Shares in Zalando fell nearly a fifth on Friday after Europe’s largest online fashion retailer lowered its outlook for the year as consumers cut spending amid mounting fears of a recession.

The Berlin-based company warned that revenues may not rise at all this year after a much weaker-than-expected second quarter, an abrupt reversal from just four months ago when Zalando forecast growth of 12 to 19 percent.

In a bleak warning issued after markets closed on Thursday, Zalando said “management now expects macroeconomic challenges to be longer and more intense than previously anticipated.” Hopes for a “short-term recovery in consumer confidence” had been dashed, the group added.

The acknowledgment of Zalando, who was among the beneficiaries as the pandemic forced more shoppers online over the past two years, is one of the clearest signs yet of the toll that higher inflation is taking on consumers.

While Zalando still expects to be profitable, its predicament stands in stark contrast to the benign background it has had since its IPO in Frankfurt in 2014.

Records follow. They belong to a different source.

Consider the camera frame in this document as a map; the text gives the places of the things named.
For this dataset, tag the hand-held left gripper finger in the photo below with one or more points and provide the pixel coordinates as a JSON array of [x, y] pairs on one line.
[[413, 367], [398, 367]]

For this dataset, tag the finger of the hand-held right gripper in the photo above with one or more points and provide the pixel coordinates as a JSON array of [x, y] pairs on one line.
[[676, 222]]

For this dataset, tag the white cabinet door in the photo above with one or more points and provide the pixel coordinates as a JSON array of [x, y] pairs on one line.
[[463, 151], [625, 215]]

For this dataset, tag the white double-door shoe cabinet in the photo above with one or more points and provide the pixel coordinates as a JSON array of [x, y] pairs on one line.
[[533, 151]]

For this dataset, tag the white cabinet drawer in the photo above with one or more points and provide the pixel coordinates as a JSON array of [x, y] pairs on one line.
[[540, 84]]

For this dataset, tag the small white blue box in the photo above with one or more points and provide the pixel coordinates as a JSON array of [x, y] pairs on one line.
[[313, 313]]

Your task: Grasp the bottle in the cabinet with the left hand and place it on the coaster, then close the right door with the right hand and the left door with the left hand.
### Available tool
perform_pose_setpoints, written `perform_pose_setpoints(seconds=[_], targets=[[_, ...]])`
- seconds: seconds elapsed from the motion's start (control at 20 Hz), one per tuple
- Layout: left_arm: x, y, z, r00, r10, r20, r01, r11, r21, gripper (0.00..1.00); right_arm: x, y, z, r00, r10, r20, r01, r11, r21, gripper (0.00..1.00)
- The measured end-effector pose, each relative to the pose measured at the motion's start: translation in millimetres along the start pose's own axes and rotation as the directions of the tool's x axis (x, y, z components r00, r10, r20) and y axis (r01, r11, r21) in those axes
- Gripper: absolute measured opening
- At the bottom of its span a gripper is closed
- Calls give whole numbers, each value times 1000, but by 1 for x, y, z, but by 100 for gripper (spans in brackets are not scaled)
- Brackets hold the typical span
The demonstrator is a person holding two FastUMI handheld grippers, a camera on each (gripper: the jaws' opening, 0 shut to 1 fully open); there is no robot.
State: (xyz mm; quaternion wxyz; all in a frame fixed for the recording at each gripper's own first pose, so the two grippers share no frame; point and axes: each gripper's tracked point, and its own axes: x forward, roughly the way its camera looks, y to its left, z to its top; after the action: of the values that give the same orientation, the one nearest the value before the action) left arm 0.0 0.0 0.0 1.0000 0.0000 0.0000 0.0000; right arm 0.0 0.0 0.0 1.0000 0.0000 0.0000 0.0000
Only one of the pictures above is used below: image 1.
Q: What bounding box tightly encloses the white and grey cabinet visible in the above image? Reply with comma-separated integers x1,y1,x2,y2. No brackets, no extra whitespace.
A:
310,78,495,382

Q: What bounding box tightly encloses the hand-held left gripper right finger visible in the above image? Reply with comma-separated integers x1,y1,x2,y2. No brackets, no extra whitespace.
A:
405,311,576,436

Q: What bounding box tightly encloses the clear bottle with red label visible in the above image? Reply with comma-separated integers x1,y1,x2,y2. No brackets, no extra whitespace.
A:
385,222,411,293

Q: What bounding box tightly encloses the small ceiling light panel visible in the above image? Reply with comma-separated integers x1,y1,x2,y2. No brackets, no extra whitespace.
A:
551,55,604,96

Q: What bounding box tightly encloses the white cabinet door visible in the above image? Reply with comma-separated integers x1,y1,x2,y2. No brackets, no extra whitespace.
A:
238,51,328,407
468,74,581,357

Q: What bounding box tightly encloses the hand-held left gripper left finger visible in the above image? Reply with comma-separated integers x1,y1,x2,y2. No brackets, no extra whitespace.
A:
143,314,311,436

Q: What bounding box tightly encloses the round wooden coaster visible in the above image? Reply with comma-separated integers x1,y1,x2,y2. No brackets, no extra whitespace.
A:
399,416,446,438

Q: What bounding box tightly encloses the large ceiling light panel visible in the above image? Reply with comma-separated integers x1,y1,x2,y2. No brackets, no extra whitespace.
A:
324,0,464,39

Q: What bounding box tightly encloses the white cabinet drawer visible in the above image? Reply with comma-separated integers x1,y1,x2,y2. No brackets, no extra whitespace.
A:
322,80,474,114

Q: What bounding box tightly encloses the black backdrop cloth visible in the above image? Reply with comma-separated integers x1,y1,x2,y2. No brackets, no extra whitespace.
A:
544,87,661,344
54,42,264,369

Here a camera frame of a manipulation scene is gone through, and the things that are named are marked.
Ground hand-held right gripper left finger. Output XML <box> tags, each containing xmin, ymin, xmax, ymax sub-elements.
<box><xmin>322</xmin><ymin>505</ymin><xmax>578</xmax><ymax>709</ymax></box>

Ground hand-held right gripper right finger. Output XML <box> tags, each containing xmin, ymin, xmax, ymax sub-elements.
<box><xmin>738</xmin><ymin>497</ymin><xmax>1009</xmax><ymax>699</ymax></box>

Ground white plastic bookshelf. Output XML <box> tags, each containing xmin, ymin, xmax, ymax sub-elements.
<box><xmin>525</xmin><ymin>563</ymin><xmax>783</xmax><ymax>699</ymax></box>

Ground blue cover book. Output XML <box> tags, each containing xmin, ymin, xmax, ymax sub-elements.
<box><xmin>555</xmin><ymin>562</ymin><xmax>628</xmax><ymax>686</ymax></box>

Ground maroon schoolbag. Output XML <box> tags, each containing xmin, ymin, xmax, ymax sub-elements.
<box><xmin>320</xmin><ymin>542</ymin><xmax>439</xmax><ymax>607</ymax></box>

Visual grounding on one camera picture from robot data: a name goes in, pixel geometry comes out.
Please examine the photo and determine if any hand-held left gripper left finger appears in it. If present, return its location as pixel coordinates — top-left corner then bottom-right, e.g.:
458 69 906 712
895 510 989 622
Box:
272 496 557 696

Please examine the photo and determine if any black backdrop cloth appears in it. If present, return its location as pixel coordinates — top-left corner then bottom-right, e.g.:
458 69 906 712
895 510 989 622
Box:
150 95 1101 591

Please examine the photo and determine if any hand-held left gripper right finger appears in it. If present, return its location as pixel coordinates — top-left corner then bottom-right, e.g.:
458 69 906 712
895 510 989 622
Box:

Since its IPO in Frankfurt, Zalando has shown an annual turnover growth of 25 percent. Last year, buoyed by the pandemic, revenues rose 30 percent.

But even before Thursday’s warning, Zalando’s shares were under pressure, making it the worst-performing member of Germany’s Dax 40 blue-chip index, as investors expected the shopping habits adopted during the pandemic would not last long.

Friday’s fall brings the group’s shares below the 2014 IPO price of €21.50. After peaking at 26.4 billion euros in July 2021, the market capitalization has collapsed to around 6 billion euros. Shares fell a whopping 17 percent to $21.10 on Friday, before rebounding slightly and falling 15 percent.

Zalando's stock line chart has fallen sharply, showing Unfashionable

Zalando’s bleak outlook also hit the shares of UK-listed fashion retailers Asos and Boohoo, which were already hit by a combination of a return to pre-pandemic shopping habits, higher costs and pressured consumers.

Asos shares fell 4.5 percent and Boohoos were 3.6 percent weaker during early trading in London. Like Zalando, the companies have also faced increased competition, particularly from China’s Shein.

Zalando expects an operating profit of just €180 million to €260 million for the year, well below the forecast made earlier this year. However, that forecast is based on a “significant improvement in profitability in the second half of 2022,” the company said, adding that it had begun a cost-cutting plan. In the second quarter, it cut its marketing spend, cut back on infrastructure investments and introduced minimum order volumes in 15 countries.

According to analysts at Deutsche Bank, the company’s new forecast means full-year profits will be about 90 percent lower than previously expected.

Analysts remain positive on Zalando for the long term and are warning investors to “don’t throw the baby out with the bathwater”, as Zalando was “a quality stock with realistic earnings expectations at a cheap valuation”.

“While this new environment is negatively impacting our financial performance, our strategy and long-term goals remain unchanged,” said co-chief executive Robert Gentz.